═════ Supplied information

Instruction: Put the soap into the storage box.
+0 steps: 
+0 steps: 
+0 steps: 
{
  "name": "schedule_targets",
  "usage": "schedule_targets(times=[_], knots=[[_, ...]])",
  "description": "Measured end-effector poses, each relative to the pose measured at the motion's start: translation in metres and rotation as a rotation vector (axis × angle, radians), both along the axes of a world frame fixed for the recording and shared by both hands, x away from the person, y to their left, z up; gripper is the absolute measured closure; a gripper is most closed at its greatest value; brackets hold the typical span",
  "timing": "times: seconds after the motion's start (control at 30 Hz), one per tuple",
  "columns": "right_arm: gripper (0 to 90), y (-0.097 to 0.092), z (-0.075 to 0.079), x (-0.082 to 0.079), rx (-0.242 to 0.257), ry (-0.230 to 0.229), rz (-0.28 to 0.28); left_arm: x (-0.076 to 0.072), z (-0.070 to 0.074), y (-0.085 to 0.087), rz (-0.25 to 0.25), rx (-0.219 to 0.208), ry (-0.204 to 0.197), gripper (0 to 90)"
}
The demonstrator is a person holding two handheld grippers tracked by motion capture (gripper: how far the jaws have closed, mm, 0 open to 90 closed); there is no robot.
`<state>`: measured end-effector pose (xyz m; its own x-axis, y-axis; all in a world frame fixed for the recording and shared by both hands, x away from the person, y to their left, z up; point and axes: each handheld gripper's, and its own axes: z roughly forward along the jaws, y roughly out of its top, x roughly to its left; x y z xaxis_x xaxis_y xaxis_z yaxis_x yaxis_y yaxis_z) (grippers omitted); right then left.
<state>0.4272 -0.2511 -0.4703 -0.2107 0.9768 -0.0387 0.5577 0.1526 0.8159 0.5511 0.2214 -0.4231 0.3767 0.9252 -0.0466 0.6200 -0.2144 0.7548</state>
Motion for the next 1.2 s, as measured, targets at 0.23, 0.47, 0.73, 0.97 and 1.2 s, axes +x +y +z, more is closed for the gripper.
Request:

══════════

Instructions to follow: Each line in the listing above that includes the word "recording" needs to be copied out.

Answer area:
  "description": "Measured end-effector poses, each relative to the pose measured at the motion's start: translation in metres and rotation as a rotation vector (axis × angle, radians), both along the axes of a world frame fixed for the recording and shared by both hands, x away from the person, y to their left, z up; gripper is the absolute measured closure; a gripper is most closed at its greatest value; brackets hold the typical span",
`<state>`: measured end-effector pose (xyz m; its own x-axis, y-axis; all in a world frame fixed for the recording and shared by both hands, x away from the person, y to their left, z up; point and axes: each handheld gripper's, and its own axes: z roughly forward along the jaws, y roughly out of its top, x roughly to its left; x y z xaxis_x xaxis_y xaxis_z yaxis_x yaxis_y yaxis_z) (grippers omitted); right then left.

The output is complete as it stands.